Amongst the high-profile line-up of speakers and contributors are:
- Gary Kasparov, the chess champion that battled IBM’s Deep Blue, who demonstrates how artificial intelligence can liberate human creativity.
- Tech philosopher Tom Chatfield who asks, can smart machines make us more human?
- Stewart Bromley, CTO of Atom Bank, describes how he’s using AI to deliver ‘telepathic banking’ to UK consumers.
- Rod Willmott, Innovation Director at LV= Insurance describes the accelerated innovation processes that are bringing AI to the heart of this leading insurer.
- Virginie Vast, Head of Cognitive Procurement and Digital Sourcing for Vodafone Procurement Company, reveals how AI is re-creating the supply chain.
- Nicola Millard, BT futurologist, investigates the impact of AI on customer experience.
- Prof Alan Winfield of Bristol Robotics Laboratory outlines a governance framework for AI in business.
- Peter Waggett and Paul Chong of IBM showcase the capabilities of WATSON and describe new innovations in neuromorphic computing.
- Gorkan Ahmetoglu, Lecturer in Business Psychology at University College London, investigates the role of people in an AI-triggered entrepreneurial revolution
- Prof Nigel Crook, Head of Computing and Communication Technologies at Oxford Brookes University describes the future of human-robot collaboration
Also on the agenda:
- AI-in-Action: demonstrations of AI and robotics applications. An opportunity to meet the innovators, the developers, the creators and their creations.
- AI-Upstarts: A leading UK venture capitalist showcases three of the brightest new AI businesses and gives sound advice on backing winners and working with them.
The full Social Robotics & AI programme can be downloaded from www.socialroboticsai.com.
Social Robotics & AI is held on 15 September in association with the Association for Business Psychology and hosted by Oxford Brookes University. Guests are invited to arrive the day before for an evening reception and the launch of AI-in-Action. It is supported by commercial partners including the global IT services business, HCL, and the business services group, Ember. Kalyan Kumar, Executive VP, CTO-CIO and Digital of HCL says; “The combination of AI and automation has the power to transform business efficiency, employee productivity, customer experience and business agility. We’re partnering with Social Robotics & AI because it promises to get beyond the rhetoric and nervousness so often associated with AI and focus on positive partnership between humans and machines.”
NOTES FOR EDITORS
About the Association of Business Psychology
The Association for Business Psychology (ABP) was established in 2000 to help its members to improve relationships between people and the organisations they work in, based on evidence-based understanding of human behaviour. Its 700 strong membership includes practicing business psychologists, students and academics active in this field, HR, learning, resourcing and operational design practitioners as well as executive managers with an interest in how psychology shapes them and their ability to lead and engage their people.

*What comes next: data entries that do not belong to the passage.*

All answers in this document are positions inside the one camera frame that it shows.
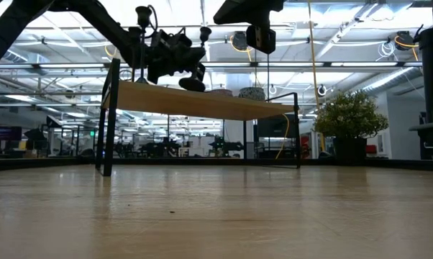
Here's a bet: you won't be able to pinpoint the black candlestick holder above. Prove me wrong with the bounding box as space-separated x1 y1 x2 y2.
134 5 153 85
178 26 213 93

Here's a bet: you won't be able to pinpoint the ceiling cable reel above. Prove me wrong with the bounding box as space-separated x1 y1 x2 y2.
394 30 420 61
230 30 254 63

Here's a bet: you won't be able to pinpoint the black overhead camera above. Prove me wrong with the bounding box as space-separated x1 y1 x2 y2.
245 24 277 55

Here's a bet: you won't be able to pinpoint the thin black camera cable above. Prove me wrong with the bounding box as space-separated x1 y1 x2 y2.
265 53 271 104

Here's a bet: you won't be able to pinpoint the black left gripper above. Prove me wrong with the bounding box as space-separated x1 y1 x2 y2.
147 29 206 84

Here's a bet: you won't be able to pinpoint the grey side cart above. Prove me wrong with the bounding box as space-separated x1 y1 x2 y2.
409 120 433 162

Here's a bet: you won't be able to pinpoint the yellow hanging cable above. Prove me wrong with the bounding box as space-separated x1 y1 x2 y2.
307 0 327 152

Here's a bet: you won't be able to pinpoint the potted green plant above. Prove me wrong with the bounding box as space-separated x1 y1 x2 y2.
312 89 390 167

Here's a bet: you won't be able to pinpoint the patterned tealight candle holder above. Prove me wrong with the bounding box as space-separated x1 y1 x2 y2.
209 88 235 98
237 86 267 102

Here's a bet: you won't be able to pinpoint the black background screen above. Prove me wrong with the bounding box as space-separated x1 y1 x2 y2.
256 114 299 140

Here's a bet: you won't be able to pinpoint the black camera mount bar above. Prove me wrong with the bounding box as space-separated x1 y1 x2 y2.
212 0 286 26

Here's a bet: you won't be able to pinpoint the black aluminium table frame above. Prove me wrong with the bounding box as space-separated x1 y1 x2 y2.
0 156 433 173

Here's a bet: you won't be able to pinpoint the wooden riser shelf, black legs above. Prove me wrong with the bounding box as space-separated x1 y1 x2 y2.
95 57 303 177

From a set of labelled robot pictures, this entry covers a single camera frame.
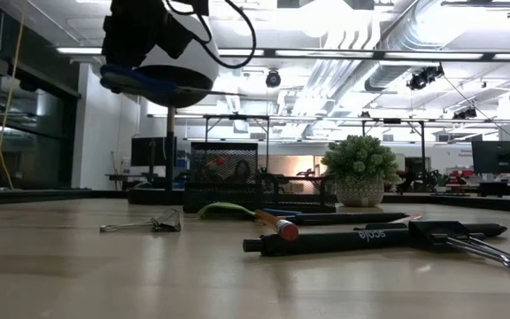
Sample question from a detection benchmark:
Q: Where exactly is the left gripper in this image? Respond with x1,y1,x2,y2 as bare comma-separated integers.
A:
101,0,212,68

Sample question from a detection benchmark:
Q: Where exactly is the silver binder clip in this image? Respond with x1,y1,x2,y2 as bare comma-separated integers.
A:
99,208,182,234

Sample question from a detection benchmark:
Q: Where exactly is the green sticky note pad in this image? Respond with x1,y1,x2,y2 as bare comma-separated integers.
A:
197,201,257,222

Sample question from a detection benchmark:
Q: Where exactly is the pencil with pink eraser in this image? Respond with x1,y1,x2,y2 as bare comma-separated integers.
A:
254,209,300,243

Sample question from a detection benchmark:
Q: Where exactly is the black pen with scale print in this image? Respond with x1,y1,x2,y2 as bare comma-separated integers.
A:
242,228,489,258

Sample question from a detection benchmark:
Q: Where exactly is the plain black pen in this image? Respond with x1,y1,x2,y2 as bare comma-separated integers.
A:
286,212,410,227
353,222,508,238

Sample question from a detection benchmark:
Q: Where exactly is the light wooden pencil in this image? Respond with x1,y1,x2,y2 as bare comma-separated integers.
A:
387,214,424,224

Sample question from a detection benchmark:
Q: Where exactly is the black binder clip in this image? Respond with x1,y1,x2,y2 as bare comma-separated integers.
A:
407,220,510,273

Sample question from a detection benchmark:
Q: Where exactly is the black mesh desk organizer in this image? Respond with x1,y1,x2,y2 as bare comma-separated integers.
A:
182,141,338,214

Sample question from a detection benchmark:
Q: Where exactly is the black computer monitor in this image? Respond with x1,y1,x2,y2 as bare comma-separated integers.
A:
130,136,178,178
471,140,510,175

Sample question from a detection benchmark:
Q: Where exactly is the white globe table lamp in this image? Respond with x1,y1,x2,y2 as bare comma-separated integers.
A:
130,9,220,206

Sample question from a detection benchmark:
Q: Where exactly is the black ceiling spotlight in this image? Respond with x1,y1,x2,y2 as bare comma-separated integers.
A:
265,69,282,89
452,106,478,121
406,65,445,92

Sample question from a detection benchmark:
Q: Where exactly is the small blue eraser block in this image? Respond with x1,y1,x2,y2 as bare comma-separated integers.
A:
261,207,303,217

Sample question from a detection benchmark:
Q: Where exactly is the green potted plant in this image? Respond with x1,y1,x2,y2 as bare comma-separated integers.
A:
321,135,401,208

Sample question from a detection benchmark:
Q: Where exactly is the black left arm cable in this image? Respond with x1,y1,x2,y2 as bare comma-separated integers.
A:
161,0,257,70

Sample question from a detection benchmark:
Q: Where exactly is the black background rack frame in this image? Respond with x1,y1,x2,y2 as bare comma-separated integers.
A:
203,113,271,172
360,117,427,175

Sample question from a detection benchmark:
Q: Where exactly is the black aluminium table frame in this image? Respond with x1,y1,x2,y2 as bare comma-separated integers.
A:
0,188,510,214

About Oxford Brookes University
Oxford Brookes University is a premier learning and teaching institution with an outstanding research record and tradition of academic excellence. Its Department of Computing and Communications Technologies has a strong research presence at home and abroad; 75% of its research – including that on AI and social robotics – is internationally recognised and 8% acknowledged to be world leading. Key research themes include enabling robots to see and understand the world around them (Computer Vision), improving the way in which humans interact with robots (Human-robot Interaction and Collaboration), enabling robots to learn about themselves and their environment (Machine Learning) and developing biologically inspired robots. There is an emphasis on developing robots that are socially aware and emotionally intelligent enabling them to show empathy and build trust with their human collaborators.